* _Your assignment_: Exactly how many lines in this data contain the word "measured"? Only the number should be given.

* _Data_:
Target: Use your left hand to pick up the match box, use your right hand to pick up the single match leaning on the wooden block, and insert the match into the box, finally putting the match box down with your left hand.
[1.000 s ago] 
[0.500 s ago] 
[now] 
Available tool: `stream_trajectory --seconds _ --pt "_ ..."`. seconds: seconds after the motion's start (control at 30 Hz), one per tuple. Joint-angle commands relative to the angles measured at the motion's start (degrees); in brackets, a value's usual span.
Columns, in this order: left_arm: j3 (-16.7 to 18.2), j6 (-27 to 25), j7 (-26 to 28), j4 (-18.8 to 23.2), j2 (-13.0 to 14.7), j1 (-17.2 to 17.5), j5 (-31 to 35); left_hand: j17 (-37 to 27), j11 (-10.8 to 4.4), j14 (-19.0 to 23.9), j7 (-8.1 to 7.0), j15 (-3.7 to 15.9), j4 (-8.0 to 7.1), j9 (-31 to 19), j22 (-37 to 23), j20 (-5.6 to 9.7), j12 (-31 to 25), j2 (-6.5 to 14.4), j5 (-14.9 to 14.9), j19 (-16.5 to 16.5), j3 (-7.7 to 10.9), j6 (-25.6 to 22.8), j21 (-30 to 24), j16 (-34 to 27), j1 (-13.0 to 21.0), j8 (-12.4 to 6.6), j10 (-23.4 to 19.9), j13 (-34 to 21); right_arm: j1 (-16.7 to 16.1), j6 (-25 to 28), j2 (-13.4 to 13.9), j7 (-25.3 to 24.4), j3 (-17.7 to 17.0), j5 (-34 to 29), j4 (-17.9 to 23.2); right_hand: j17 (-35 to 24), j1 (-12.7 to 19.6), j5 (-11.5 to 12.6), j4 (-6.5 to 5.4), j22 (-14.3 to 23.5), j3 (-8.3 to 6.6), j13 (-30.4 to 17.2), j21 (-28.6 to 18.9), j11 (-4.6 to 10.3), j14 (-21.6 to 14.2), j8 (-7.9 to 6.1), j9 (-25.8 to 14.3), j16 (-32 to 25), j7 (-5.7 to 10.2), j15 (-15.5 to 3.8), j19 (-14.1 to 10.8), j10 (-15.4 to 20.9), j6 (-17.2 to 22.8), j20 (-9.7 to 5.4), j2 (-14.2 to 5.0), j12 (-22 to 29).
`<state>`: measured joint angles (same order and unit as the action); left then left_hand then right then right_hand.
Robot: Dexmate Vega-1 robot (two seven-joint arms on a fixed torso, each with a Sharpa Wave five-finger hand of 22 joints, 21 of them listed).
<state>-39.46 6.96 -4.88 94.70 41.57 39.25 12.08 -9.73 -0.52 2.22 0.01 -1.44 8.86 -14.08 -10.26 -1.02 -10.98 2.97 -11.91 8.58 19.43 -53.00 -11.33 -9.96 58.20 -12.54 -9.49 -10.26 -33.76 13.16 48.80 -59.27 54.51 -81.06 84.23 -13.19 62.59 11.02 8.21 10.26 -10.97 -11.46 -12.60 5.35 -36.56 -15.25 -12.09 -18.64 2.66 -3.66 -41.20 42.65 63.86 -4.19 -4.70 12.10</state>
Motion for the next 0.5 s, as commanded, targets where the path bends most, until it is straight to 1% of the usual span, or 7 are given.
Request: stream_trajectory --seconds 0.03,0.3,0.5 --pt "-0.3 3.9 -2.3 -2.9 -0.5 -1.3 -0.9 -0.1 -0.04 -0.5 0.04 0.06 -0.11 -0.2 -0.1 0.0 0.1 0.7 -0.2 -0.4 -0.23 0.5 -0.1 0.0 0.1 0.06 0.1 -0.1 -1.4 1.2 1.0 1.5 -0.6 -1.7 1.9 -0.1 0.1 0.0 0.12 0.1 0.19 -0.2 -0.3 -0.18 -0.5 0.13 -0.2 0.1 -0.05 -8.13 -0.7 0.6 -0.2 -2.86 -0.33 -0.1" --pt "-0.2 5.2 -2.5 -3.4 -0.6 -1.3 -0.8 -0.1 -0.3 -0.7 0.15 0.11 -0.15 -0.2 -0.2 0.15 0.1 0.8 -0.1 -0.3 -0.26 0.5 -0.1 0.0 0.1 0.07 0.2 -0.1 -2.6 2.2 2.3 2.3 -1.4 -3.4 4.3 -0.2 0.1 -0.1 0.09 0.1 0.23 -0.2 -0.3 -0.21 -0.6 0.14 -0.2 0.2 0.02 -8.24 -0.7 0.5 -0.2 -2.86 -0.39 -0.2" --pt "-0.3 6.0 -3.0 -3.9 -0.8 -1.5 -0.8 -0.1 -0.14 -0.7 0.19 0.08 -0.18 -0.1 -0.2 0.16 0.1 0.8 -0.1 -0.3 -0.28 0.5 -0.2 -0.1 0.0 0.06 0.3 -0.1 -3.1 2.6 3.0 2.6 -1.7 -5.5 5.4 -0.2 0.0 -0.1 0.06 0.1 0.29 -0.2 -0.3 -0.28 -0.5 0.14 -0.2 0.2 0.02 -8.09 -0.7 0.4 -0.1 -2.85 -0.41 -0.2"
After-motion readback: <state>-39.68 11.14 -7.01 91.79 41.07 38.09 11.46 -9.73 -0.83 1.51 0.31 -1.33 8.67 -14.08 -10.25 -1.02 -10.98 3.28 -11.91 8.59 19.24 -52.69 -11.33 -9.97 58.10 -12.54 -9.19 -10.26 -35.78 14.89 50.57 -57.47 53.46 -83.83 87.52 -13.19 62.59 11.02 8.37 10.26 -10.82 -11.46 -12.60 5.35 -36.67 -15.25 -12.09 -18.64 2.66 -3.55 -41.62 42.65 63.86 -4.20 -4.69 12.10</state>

* _Answer section_: 2